Brief:
Copy out exactly the stretch of the listing below that begins at the line containing "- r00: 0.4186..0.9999" and ends at the line containing "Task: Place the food", and copy nothing outside it.

⟨

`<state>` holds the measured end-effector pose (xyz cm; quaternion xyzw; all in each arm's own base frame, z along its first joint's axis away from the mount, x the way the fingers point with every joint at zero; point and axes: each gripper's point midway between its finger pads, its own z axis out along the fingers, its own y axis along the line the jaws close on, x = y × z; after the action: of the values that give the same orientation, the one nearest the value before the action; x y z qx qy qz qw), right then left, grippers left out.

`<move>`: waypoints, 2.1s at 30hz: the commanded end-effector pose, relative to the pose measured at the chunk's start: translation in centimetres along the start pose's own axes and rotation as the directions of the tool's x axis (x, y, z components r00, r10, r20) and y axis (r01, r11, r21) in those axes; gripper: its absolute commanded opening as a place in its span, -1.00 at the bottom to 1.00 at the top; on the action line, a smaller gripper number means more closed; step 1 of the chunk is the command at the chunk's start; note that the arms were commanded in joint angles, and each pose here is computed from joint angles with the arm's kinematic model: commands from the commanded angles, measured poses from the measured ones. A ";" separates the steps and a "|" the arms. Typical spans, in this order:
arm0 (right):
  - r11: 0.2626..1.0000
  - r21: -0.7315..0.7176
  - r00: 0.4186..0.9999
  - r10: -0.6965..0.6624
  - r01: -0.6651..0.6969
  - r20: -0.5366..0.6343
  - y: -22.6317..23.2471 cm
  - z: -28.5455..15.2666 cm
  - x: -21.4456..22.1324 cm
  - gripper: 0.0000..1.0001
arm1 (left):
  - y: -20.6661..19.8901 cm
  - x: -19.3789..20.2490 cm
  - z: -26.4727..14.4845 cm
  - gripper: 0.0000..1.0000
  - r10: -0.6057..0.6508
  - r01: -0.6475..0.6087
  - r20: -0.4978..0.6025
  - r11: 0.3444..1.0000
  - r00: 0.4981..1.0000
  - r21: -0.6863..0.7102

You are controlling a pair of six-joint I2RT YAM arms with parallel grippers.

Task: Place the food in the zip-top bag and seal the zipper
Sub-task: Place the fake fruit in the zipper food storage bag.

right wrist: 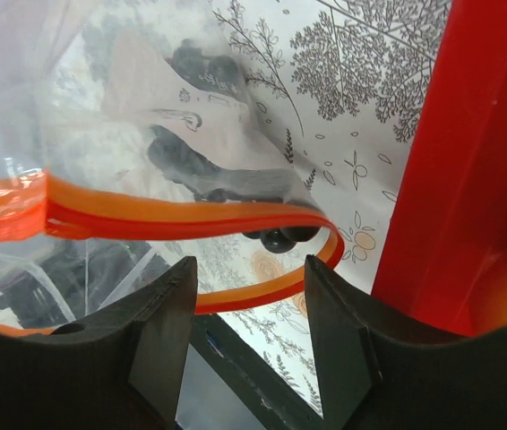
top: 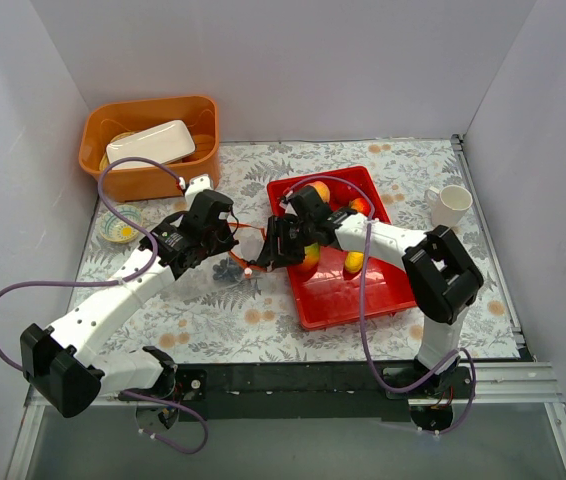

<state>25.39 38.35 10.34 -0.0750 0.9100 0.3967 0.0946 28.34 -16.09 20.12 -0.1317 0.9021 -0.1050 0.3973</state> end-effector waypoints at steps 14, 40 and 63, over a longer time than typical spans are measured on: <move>0.998 0.064 0.992 0.007 -0.015 0.125 2.0 -2.8 -1.4 0.21 | 0.3 -1.2 -0.7 -1.00 -0.020 0.020 0.042 1.000 0.999 -0.003; 0.996 0.069 0.996 0.049 -0.054 0.068 2.3 -0.3 0.2 0.20 | 1.8 -2.9 -1.4 -1.00 -0.047 0.054 0.105 0.996 0.993 -0.069; 0.997 0.000 0.994 0.082 -0.082 0.078 3.1 2.5 -0.5 0.20 | 3.7 -4.4 -2.4 -1.00 -0.088 0.102 0.154 0.991 0.984 -0.087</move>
<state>25.11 41.02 9.89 -0.0213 0.9227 0.3710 0.1024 28.72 -11.48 21.27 -0.1908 0.8833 -0.0556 0.4245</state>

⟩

Expected answer:
  - r00: 0.4186..0.9999
  - r10: -0.6965..0.6624
  - r01: -0.6651..0.6969
  - r20: -0.5366..0.6343
  - y: -22.6317..23.2471 cm
  - z: -28.5455..15.2666 cm
  - x: -21.4456..22.1324 cm
  - gripper: 0.0000..1.0001
arm1 (left):
  - y: -20.6661..19.8901 cm
  - x: -19.3789..20.2490 cm
  - z: -26.4727..14.4845 cm
  - gripper: 0.0000..1.0000
  - r10: -0.6057..0.6508
  - r01: -0.6475..0.6087
  - r20: -0.4978..0.6025
  - r11: 0.3444..1.0000
  - r00: 0.4981..1.0000
  - r21: -0.6863..0.7102

You are controlling a pair of six-joint I2RT YAM arms with parallel grippers.

Task: Place the food in the zip-top bag and seal the zipper

The submitted response is complete.